◆ EXERCISE DIRECTIONS ◆
Take the material below and restate it word for word, stopping after the line in which "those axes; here" occurs.

◆ DATA SUPPLIED ◆
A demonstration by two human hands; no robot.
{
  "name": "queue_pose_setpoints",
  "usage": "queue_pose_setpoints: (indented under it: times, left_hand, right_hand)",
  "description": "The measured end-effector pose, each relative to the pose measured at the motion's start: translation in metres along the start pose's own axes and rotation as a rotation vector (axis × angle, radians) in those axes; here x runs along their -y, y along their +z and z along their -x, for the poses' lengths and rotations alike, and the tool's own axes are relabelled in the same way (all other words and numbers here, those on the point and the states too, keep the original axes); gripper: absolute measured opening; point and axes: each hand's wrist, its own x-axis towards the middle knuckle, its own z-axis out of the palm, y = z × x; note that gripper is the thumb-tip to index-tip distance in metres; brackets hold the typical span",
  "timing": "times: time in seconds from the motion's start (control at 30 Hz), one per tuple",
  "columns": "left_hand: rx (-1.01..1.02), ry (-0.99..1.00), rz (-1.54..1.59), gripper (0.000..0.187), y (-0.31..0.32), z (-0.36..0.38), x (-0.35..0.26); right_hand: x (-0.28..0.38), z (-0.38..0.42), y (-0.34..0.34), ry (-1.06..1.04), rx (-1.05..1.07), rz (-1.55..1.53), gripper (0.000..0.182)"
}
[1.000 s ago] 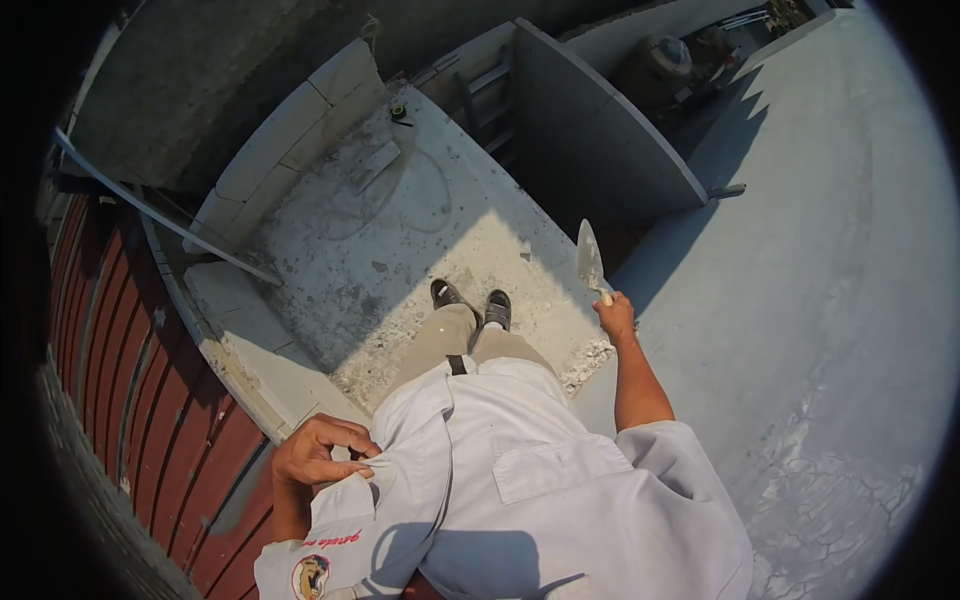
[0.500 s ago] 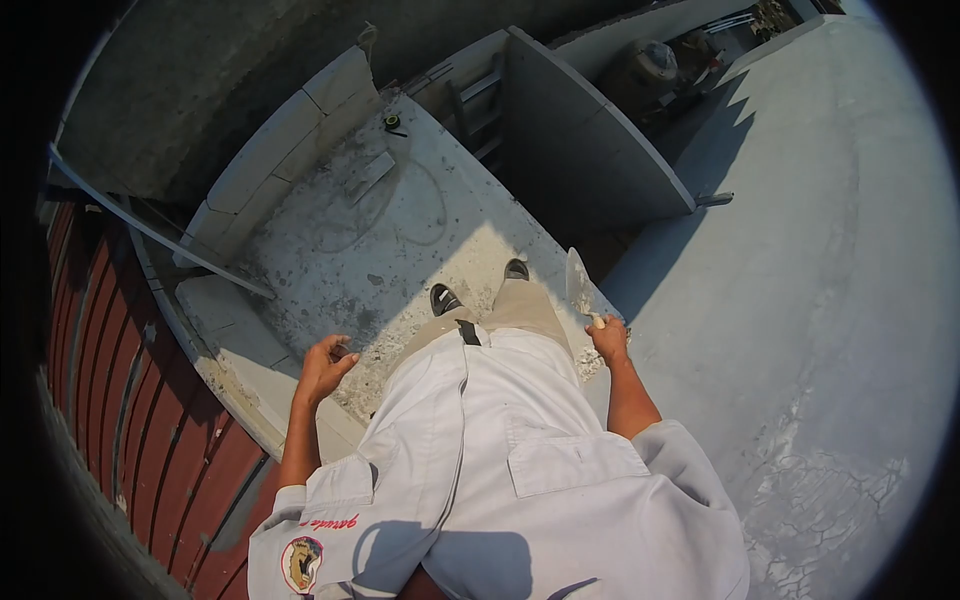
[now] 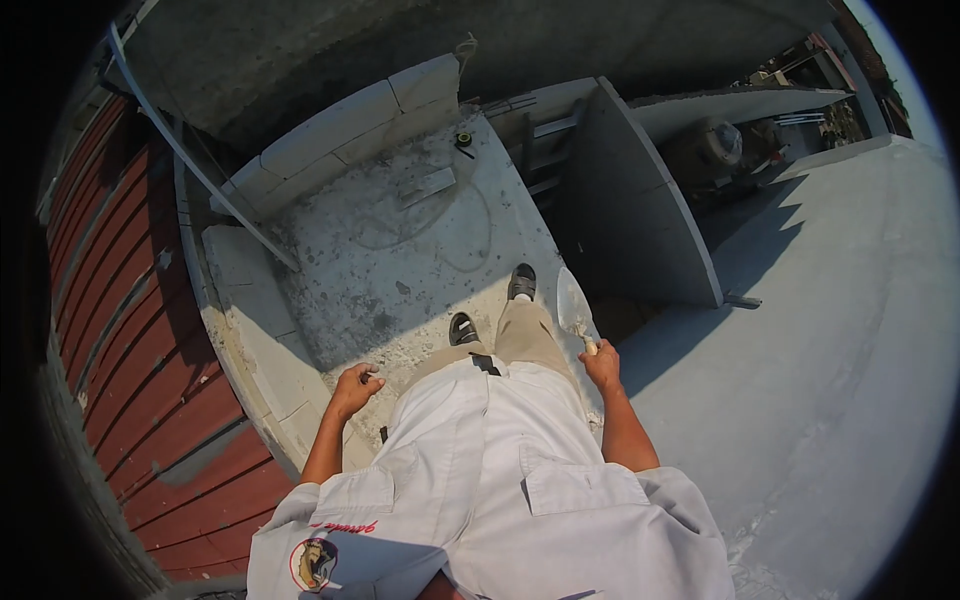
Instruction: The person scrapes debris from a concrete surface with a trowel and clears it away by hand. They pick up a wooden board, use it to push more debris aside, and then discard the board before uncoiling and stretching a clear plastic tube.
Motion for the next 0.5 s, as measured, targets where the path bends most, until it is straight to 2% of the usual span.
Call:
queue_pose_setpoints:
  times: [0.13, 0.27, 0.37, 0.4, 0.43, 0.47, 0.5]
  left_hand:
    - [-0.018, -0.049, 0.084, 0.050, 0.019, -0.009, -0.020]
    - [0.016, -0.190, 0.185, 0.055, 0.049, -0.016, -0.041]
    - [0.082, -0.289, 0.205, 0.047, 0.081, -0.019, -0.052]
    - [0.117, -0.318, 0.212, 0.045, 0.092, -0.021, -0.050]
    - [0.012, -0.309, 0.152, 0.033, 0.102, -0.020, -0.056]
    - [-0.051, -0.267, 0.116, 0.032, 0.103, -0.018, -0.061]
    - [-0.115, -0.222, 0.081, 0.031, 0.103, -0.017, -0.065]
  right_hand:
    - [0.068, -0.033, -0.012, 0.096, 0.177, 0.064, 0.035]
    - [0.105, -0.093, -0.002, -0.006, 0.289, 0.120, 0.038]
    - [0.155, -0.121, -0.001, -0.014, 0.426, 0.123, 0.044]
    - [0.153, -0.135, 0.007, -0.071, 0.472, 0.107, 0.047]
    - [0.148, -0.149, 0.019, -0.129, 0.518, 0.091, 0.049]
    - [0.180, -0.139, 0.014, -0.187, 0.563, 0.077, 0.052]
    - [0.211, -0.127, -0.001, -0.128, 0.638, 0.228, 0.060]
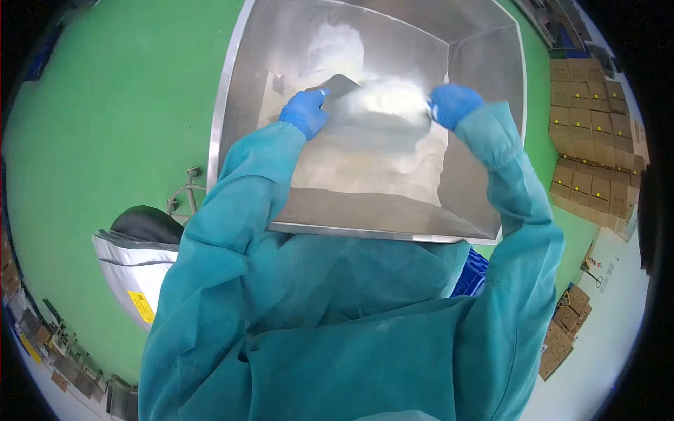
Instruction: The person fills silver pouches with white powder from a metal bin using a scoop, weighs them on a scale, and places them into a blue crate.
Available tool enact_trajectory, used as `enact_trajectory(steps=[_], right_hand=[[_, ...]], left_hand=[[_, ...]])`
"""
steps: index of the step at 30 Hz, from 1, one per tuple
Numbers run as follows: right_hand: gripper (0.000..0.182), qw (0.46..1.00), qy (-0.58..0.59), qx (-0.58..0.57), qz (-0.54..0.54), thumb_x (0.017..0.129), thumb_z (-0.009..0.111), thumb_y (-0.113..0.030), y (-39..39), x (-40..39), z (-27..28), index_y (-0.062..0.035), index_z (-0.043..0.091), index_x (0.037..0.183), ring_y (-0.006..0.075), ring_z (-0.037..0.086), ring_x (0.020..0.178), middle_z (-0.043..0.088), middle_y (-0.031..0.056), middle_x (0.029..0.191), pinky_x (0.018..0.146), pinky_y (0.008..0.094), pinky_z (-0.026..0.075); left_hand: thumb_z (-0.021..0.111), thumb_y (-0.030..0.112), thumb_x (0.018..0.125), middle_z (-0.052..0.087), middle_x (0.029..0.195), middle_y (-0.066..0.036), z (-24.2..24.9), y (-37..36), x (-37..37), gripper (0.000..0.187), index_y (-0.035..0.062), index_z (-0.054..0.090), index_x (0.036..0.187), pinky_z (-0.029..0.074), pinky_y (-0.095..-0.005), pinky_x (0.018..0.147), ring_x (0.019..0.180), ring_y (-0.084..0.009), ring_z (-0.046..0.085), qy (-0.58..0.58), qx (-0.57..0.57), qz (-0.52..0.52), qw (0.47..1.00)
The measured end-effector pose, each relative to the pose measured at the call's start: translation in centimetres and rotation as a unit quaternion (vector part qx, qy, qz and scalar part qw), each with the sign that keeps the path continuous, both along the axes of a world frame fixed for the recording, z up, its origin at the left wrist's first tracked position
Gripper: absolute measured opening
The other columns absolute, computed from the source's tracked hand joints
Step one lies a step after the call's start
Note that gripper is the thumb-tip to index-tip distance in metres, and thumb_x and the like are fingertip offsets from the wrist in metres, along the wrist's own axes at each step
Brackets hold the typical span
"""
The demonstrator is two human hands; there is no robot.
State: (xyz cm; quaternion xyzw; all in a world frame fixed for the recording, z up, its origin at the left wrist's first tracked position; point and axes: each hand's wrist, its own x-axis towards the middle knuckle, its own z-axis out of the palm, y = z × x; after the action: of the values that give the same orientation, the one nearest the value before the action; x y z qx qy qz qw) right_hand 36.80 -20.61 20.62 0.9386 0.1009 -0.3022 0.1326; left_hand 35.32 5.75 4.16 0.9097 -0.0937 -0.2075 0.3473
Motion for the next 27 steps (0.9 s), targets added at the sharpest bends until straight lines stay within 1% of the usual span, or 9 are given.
enact_trajectory(steps=[2,3,8,13,16,21,23,25,27], right_hand=[[0.023,0.955,-0.167,0.208,0.131,0.084,0.053,-0.026,0.1,-0.2,0.5,-0.0086,0.065,0.09,0.0352,0.062,0.083,0.065,0.0157,0.088,0.073,0.0449,0.048],[0.025,0.955,-0.085,0.279,0.051,0.084,0.052,-0.028,1.9,0.2,0.9,-0.0092,0.065,0.094,0.0331,0.062,0.085,0.065,0.0144,0.091,0.074,0.0429,0.048],[0.021,0.981,-0.009,0.168,0.095,0.076,0.058,-0.022,14.4,1.7,-0.4,-0.0089,0.067,0.09,0.0322,0.061,0.088,0.065,0.0148,0.094,0.077,0.0405,0.048],[0.019,0.986,-0.019,0.154,0.066,0.069,0.064,-0.017,8.2,-1.3,8.8,-0.0086,0.07,0.085,0.0312,0.06,0.091,0.064,0.0152,0.096,0.08,0.0382,0.048],[0.024,0.98,-0.099,0.016,0.17,0.069,0.064,-0.017,2.3,-1.5,2.4,-0.0084,0.068,0.09,0.0321,0.06,0.092,0.064,0.0141,0.097,0.081,0.0388,0.048],[0.04,0.982,-0.012,0.165,0.092,0.078,0.061,-0.042,-2.0,-1.8,-24.1,-0.0133,0.066,0.106,0.0307,0.062,0.091,0.066,0.0122,0.098,0.081,0.0378,0.048],[0.036,0.937,0.105,0.261,-0.208,0.077,0.06,-0.034,4.4,-3.8,-25.3,-0.0129,0.064,0.106,0.033,0.061,0.094,0.064,0.0155,0.103,0.083,0.0399,0.048],[0.042,0.96,0.028,0.275,0.045,0.075,0.064,-0.03,6.7,-9.0,-40.2,-0.0038,0.06,0.108,0.0329,0.061,0.095,0.063,0.0179,0.103,0.084,0.0404,0.047],[0.043,0.961,0.112,0.252,0.018,0.074,0.065,-0.027,9.9,-9.3,-41.0,-0.0045,0.059,0.111,0.0325,0.06,0.097,0.063,0.0174,0.104,0.085,0.0401,0.047]], left_hand=[[0.052,0.014,0.079,0.063,0.099,-0.017,0.8,0.1,0.2,0.049,0.017,0.051,0.128,0.047,-0.0387,0.083,0.092,-0.0328,0.06,0.011,0.005,0.006,1.0],[0.052,0.014,0.078,0.063,0.1,-0.018,0.6,0.2,0.4,0.05,0.0166,0.051,0.128,0.047,-0.0389,0.083,0.093,-0.0333,0.06,-0.018,-0.003,0.008,1.0],[0.053,0.013,0.077,0.061,0.106,-0.02,-2.9,0.9,1.4,0.052,0.0159,0.05,0.129,0.046,-0.0404,0.085,0.097,-0.0354,0.059,-0.055,-0.044,0.053,0.996],[0.053,0.014,0.076,0.062,0.104,-0.02,-1.7,1.3,1.7,0.051,0.0165,0.053,0.127,0.047,-0.0406,0.084,0.096,-0.0349,0.059,-0.035,0.011,0.065,0.997],[0.053,0.015,0.075,0.063,0.099,-0.02,-1.0,1.4,0.9,0.051,0.016,0.054,0.126,0.047,-0.0403,0.083,0.093,-0.0344,0.06,-0.049,-0.005,0.084,0.995],[0.053,0.016,0.074,0.064,0.095,-0.018,-1.3,0.9,1.2,0.05,0.0148,0.056,0.124,0.048,-0.0397,0.083,0.089,-0.0331,0.061,-0.043,-0.005,0.075,0.996],[0.053,0.016,0.075,0.064,0.095,-0.018,-1.0,1.0,1.2,0.049,0.0146,0.056,0.124,0.048,-0.0392,0.082,0.089,-0.0327,0.061,-0.022,-0.001,0.08,0.997],[0.053,0.016,0.076,0.064,0.094,-0.016,-1.6,1.3,0.5,0.049,0.0144,0.055,0.124,0.048,-0.0387,0.082,0.088,-0.0316,0.061,-0.033,0.011,0.085,0.996],[0.053,0.016,0.077,0.064,0.094,-0.015,-0.6,1.0,0.6,0.048,0.0144,0.055,0.125,0.048,-0.0383,0.082,0.088,-0.0307,0.061,-0.028,0.023,0.074,0.997]])
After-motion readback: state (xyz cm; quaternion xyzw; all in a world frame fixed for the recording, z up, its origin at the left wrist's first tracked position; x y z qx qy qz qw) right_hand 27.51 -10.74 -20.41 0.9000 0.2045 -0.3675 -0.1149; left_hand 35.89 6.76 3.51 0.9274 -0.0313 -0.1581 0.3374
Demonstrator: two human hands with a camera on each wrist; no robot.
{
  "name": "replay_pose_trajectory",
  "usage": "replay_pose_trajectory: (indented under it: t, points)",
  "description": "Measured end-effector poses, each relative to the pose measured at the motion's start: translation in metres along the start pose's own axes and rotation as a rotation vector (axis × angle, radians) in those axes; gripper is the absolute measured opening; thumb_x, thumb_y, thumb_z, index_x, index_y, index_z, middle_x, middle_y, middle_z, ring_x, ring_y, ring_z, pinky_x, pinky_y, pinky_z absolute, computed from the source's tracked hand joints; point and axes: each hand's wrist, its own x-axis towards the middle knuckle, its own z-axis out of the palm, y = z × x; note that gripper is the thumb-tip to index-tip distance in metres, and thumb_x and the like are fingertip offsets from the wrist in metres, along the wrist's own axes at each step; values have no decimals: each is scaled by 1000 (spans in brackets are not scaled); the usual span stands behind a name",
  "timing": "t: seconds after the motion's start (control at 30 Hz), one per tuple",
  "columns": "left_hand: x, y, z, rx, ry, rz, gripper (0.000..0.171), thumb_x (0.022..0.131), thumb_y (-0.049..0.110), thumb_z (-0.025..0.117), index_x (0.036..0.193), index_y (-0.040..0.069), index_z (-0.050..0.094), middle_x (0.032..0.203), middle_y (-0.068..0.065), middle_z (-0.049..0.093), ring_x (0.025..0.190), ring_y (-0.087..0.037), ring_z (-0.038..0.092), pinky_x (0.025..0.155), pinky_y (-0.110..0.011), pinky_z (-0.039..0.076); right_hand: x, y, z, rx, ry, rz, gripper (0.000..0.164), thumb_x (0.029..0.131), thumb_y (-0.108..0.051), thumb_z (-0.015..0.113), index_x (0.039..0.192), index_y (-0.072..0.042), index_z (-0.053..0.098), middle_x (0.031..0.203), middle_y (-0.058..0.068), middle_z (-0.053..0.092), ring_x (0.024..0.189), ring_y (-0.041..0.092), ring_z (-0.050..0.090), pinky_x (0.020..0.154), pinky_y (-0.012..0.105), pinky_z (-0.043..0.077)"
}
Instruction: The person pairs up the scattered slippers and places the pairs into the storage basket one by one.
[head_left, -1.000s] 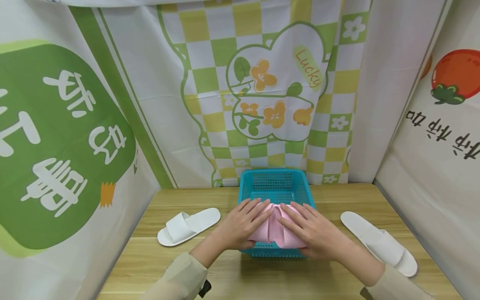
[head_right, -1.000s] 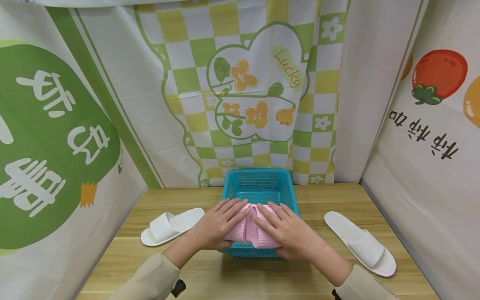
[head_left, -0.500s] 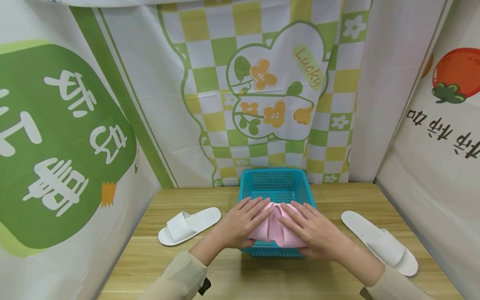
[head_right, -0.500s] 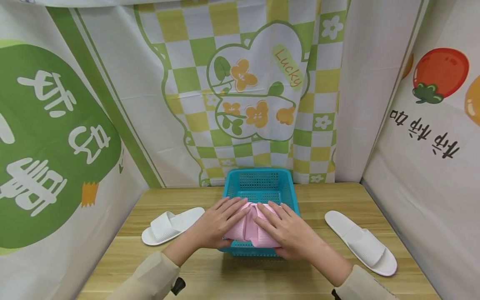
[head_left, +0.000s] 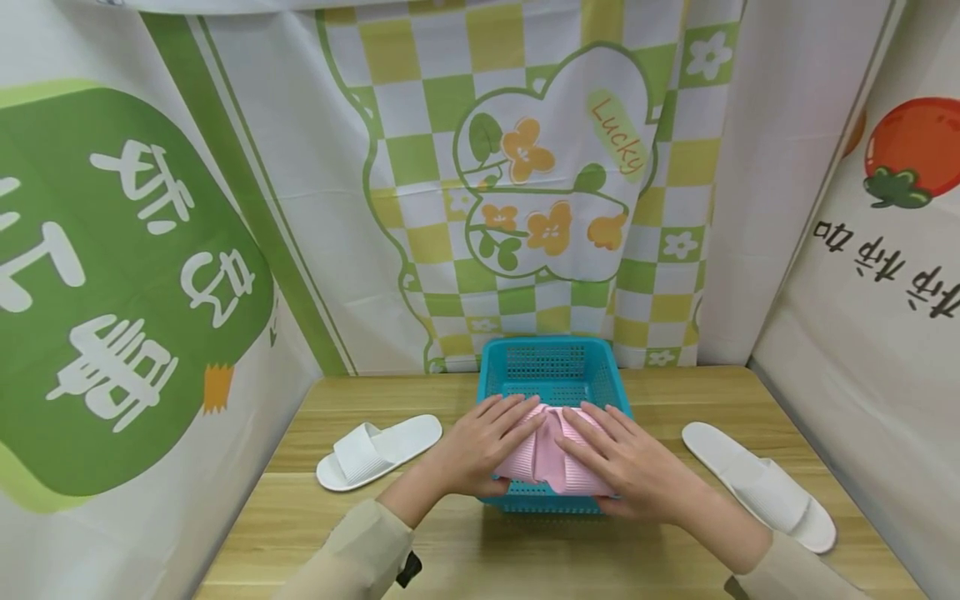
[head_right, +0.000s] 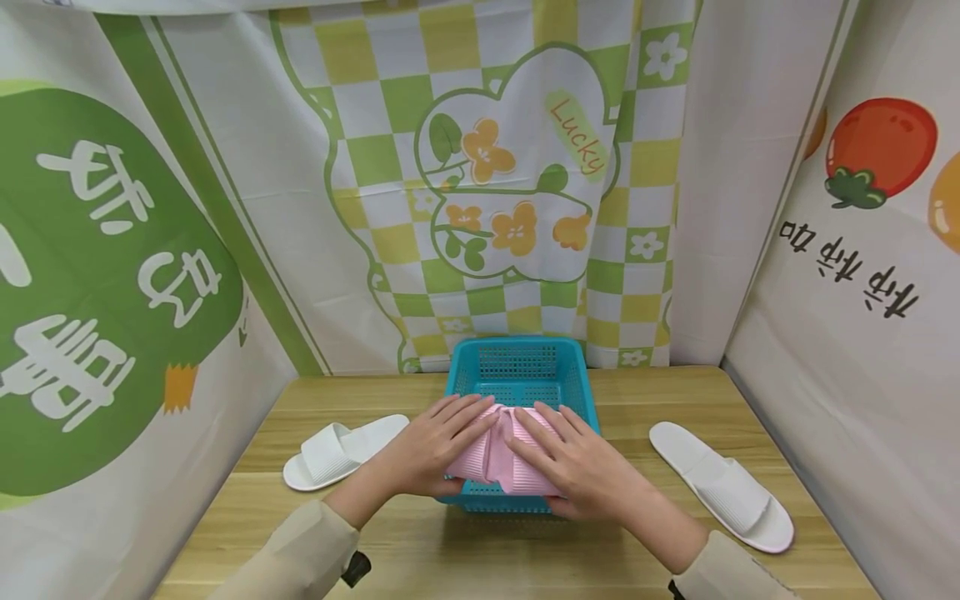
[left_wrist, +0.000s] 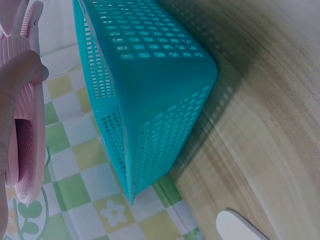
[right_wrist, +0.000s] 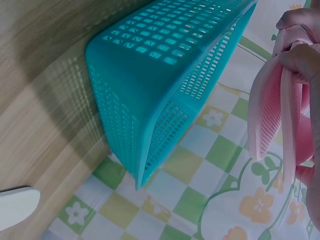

◆ REPLY TO THE TASK ◆
A demonstration by two human hands; no robot.
{
  "name": "queue_pose_setpoints",
  "usage": "queue_pose_setpoints: (indented under it: times, left_hand, right_hand)",
  "description": "The measured end-effector pose, each relative to the pose measured at the motion's start: translation in metres along the start pose's own axes and rotation as a rotation vector (axis × angle, radians) in those axes; here x runs along their -y, y along their +z and z along their -x, for the poses' lengths and rotations alike, and the tool's own axes are relabelled in the same way (all other words and numbers here, those on the point and the states too, keep the original axes); gripper: absolute measured opening; point and axes: each hand's wrist, its own x-axis towards the middle knuckle, its own z-axis out of the palm, y = z × x; note that gripper is the thumb-tip to index-tip distance in metres; brackets hold the typical span",

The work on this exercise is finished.